AIM OF THE EXERCISE: Report only the number of lines in this material that include "document".

________________

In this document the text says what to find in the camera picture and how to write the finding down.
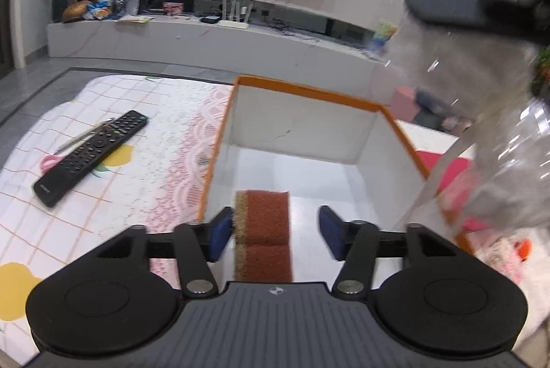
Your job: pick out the white plush toy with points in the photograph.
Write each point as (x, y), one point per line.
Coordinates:
(498, 260)

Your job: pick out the black remote control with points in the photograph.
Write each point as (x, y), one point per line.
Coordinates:
(90, 157)

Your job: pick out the pink trash bin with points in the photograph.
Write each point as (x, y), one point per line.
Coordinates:
(404, 103)

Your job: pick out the silver pen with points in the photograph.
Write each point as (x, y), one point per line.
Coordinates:
(81, 138)

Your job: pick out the bushy green plant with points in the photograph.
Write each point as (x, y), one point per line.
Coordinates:
(542, 71)

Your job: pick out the brown scouring sponge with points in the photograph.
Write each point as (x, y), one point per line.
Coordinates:
(264, 217)

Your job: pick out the clear plastic bag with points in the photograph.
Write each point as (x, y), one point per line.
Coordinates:
(494, 93)

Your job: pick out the orange-rimmed white box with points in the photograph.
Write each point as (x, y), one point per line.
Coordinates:
(300, 123)

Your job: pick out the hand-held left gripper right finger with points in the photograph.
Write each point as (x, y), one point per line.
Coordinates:
(331, 232)

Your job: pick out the yellow paper sheets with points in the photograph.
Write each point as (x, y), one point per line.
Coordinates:
(135, 19)

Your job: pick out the blue snack bag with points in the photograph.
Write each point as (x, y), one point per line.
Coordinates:
(99, 9)

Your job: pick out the pink tissue box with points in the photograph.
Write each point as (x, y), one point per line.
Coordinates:
(173, 9)

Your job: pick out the checked lace printed blanket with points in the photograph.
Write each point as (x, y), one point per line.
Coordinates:
(150, 144)

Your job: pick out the pink scissors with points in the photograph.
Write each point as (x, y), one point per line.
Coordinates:
(47, 164)

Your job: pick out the white marble television console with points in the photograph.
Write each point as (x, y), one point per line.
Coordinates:
(172, 41)

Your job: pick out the black set-top box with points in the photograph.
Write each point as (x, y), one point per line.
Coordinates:
(209, 20)

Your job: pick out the white wifi router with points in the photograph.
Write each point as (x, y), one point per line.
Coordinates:
(234, 23)

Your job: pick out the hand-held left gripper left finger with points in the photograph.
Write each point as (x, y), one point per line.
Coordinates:
(221, 234)

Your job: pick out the golden gourd ornament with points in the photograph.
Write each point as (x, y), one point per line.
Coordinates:
(76, 11)

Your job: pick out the pink cloth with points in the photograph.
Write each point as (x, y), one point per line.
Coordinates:
(429, 166)

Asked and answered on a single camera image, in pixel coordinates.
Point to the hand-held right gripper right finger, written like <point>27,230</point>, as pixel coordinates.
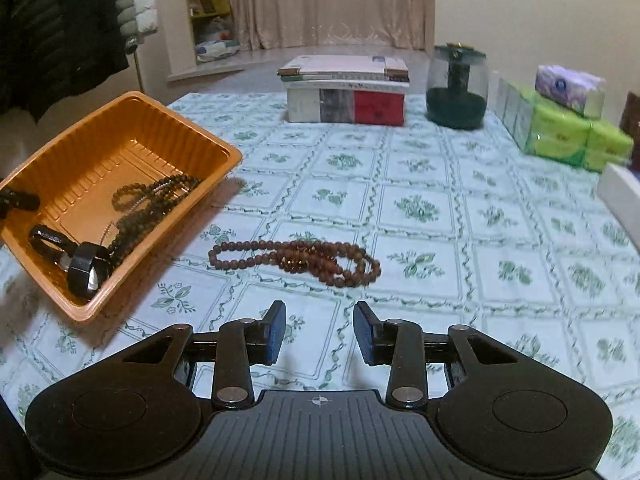
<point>364,335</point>

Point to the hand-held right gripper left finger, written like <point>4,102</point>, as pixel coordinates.
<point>275,332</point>

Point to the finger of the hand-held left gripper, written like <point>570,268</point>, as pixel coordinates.
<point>20,201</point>

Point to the thin black bangle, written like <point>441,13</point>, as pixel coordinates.
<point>42,232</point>

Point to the orange plastic tray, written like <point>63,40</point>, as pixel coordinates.
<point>75,160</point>

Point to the floral printed tablecloth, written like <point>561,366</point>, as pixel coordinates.
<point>450,240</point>

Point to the black puffer jacket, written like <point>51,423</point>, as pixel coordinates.
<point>50,35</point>

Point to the coat rack pole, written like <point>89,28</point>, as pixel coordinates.
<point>139,72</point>

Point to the white grey red box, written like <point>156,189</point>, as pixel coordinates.
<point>340,107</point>

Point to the white and green puffer jacket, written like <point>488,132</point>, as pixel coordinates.
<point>137,0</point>

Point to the white plastic bag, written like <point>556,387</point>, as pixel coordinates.
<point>215,49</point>

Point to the green glass jar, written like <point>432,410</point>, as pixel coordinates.
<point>455,105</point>

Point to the green-edged book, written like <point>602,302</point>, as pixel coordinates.
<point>295,79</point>

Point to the book with brown corners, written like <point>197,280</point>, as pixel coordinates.
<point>340,64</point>

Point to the green tissue multipack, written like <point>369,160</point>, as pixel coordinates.
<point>560,135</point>

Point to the purple tissue pack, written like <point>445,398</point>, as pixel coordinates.
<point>560,85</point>

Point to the beige curtain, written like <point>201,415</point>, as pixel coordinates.
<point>330,0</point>

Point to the dark red object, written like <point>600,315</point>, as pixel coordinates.
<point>631,112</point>

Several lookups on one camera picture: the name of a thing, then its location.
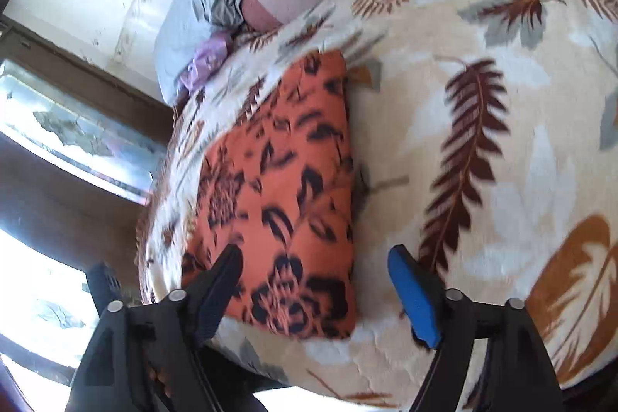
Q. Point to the grey blue crumpled cloth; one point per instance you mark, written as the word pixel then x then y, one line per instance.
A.
pixel 203 6

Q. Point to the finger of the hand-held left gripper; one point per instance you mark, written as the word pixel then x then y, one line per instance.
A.
pixel 102 279

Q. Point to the orange black floral garment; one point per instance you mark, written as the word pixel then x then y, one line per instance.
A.
pixel 285 199

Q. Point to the wooden window frame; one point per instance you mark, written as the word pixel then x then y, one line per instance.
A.
pixel 72 137

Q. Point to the cream leaf print blanket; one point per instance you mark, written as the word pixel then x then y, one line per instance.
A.
pixel 483 127

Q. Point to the purple cloth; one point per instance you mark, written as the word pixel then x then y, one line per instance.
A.
pixel 207 59

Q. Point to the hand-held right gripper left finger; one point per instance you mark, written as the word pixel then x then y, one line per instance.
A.
pixel 212 296

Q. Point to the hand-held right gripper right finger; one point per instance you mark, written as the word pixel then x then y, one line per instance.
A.
pixel 415 296

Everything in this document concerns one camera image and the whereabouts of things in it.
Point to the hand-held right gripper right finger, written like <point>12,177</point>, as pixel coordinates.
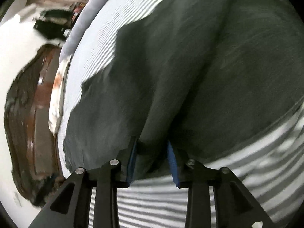
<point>172,166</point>

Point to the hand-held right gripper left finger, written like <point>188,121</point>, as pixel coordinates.
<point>132,163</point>

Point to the dark grey pants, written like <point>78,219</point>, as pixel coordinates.
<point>190,76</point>

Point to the grey white striped bed sheet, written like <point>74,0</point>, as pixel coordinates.
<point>154,206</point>

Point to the floral patterned cloth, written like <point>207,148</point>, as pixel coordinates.
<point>58,95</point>

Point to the grey bolster pillow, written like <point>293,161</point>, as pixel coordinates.
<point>80,23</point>

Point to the black bag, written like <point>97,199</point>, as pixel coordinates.
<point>52,21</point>

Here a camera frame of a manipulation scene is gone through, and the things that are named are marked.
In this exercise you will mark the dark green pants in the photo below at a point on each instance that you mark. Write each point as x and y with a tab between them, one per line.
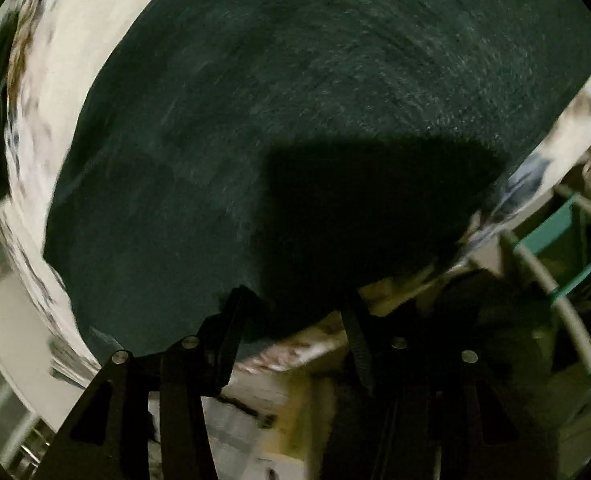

________________

SOLUTION: 2